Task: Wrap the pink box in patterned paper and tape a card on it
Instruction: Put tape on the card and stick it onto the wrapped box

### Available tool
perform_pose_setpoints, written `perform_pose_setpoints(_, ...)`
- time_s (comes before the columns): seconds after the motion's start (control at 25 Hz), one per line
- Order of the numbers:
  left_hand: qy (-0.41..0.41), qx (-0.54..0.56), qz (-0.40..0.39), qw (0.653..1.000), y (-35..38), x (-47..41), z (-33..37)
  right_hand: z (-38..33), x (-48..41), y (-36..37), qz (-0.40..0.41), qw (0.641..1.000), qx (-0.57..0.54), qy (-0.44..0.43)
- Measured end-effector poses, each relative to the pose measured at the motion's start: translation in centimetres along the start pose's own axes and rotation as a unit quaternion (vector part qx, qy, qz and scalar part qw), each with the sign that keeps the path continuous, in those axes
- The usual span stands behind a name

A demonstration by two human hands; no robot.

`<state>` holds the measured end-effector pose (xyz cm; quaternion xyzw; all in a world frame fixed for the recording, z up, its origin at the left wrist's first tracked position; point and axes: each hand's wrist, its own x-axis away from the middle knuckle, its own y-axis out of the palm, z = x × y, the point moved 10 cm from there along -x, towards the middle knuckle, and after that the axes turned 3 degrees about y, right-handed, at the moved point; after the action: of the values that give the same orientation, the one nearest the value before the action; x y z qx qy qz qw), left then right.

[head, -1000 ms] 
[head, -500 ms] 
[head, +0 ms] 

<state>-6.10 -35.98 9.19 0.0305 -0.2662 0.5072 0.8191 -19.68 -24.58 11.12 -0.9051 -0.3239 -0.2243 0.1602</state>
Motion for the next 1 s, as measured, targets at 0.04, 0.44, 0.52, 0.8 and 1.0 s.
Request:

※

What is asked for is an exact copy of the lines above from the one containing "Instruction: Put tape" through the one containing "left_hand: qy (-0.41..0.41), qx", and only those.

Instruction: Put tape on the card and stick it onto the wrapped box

### Available tool
perform_pose_setpoints, written `perform_pose_setpoints(_, ...)`
- time_s (comes before the columns): seconds after the motion's start (control at 25 Hz), one per line
- Order of the numbers:
  left_hand: qy (-0.41..0.41), qx (-0.54..0.56), qz (-0.40..0.39), qw (0.653..1.000), y (-35..38), x (-47..41), z (-33..37)

The answer has been given in full.